Physical and Mental Preparation

A new book I’ve just begun reading has one piece of advice for leaders everywhere.

Dictate less and coach more.

Fewer announcements and more questions.

I like that. I’m going to try and heed that advice.

Last night I began a new program with the players of Friesdorf FC, the team that I coach for in Germany. Our team is tactically strong.

Every practice we spend hours working on technical minutiae buried deep in the weeds of football know-how. Drills to perfect the right angle at which to spin. Exercises to optimally stabilize the neck during a header. German Fußball prowess at its pinnacle.

What I noticed at the end of last season was the lack of attention given to the mental side of soccer. In contrast with the physical and strategic training the absence of any mental preparation whatsoever is stark.

So, I’ve made training our players to be mentally fitter this season my responsibility.

As a newly minted sports psychologist, I’m making up the training plan as I go. This first week we’ve been creating goals. One individual goal for preseason fitness. Two individual goals for regular season performance and one goal for the team.

Yesterday I reviewed each player’s goals. Under my book’s instruction, I focused on asking questions and using their answers to steer us toward elements of real goals.

As 18–19-year-old men — an important time to start making good goals — I was surprised at their inability to create a good goal. Almost every player sat down next to me and proclaimed, “I want to be a more important player for the team this season” which while noble doesn’t make for a very good goal. It’s almost impossible to look back and say with any certainty whether the goal was accomplished.

We don’t create exercises that espouse, “run in that general direction for a little while.” We’re not going to build goals in that vein either.

With each passing “I want to be more important” I asked, “what do you mean by important?” “In what specific way do you want to be a more valuable teammate?” The real goals slowly oozed out. Some took the form of, “I want to be more positive and motivate my team more.” We created goals for those players that looked like this: Say/yell/make five positive and/or motivating comments/gestures every game. It’s a great goal because it’s very clear what needs to happen to be successful. As a result, it’s much more likely to be followed, practiced, achieved.

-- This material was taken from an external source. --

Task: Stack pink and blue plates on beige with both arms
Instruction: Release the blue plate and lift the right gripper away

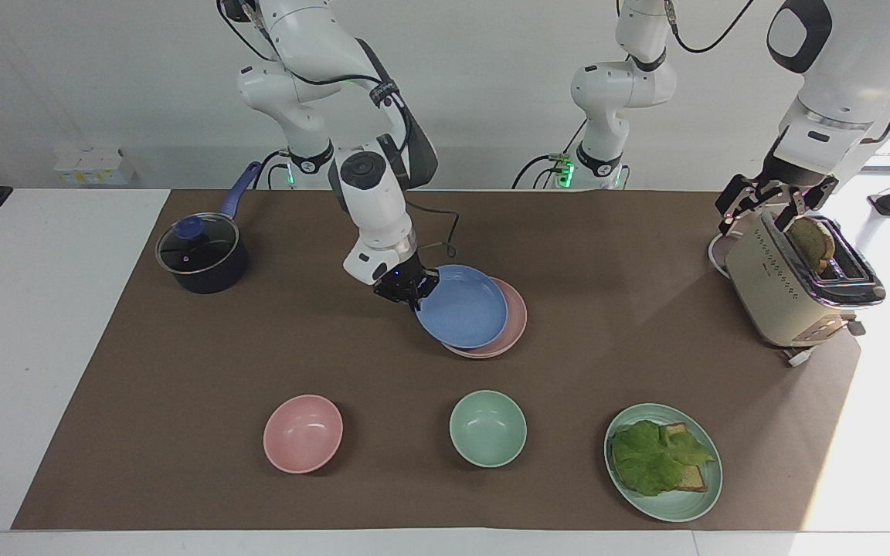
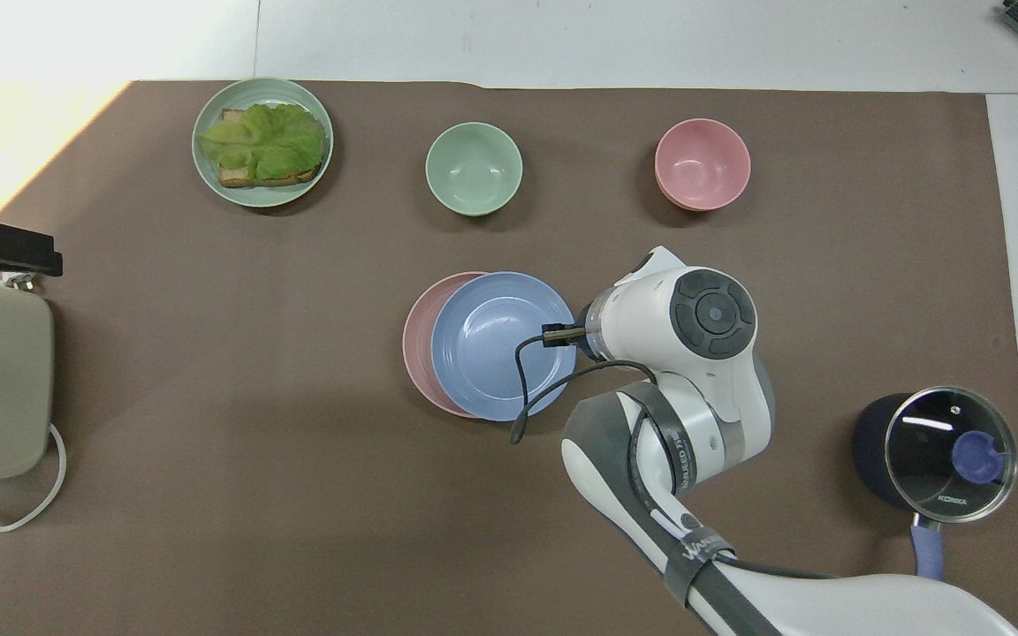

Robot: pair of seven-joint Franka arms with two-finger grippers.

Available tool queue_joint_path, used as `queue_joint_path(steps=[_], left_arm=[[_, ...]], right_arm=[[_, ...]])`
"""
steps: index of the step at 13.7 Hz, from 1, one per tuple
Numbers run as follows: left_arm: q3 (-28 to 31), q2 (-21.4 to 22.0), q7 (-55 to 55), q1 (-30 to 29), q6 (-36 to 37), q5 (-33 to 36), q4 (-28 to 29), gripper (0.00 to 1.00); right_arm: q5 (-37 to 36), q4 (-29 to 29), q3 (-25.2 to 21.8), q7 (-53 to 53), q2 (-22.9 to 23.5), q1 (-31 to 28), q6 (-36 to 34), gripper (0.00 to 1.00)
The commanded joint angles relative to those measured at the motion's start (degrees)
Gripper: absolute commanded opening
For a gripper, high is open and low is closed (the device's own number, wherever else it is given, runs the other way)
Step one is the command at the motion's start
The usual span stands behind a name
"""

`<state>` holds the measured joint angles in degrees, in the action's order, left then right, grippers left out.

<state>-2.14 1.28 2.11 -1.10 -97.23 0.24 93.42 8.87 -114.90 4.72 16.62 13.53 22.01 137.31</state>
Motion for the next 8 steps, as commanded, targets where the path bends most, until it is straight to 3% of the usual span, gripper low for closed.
queue_joint_path(steps=[1, 8], left_arm=[[-0.14, 0.48, -0.09, -0.31, 0.72, 0.73, 0.09, 1.0], [-0.14, 0.48, -0.09, -0.31, 0.72, 0.73, 0.09, 1.0]], right_arm=[[-0.43, 2.57, 0.11, 2.1, 1.32, 1.11, 0.77, 0.0], [-0.26, 4.25, 0.11, 4.38, 3.43, 1.81, 3.58, 0.0]])
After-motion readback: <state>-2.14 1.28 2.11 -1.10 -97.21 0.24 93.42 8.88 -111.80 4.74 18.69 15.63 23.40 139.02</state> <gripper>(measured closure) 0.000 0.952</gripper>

I feel like I’m belaboring this point a bit so I’ll wrap up with a final question. Hopefully, it’s the obvious one by now.

Why aren’t these young men learning how to create a goal in school? What is a school for if not to give our students the knowledge needed to create a path for their lives? What another way to create a path exists besides creating good goals?

These are the questions drive me. These are the questions that I want to build the next phase of my career around.

I’m honored (and overjoyed) to start that phase working with the fine men who comprise the 2016/2017 Freisdorf FC Blau-Weiß football team.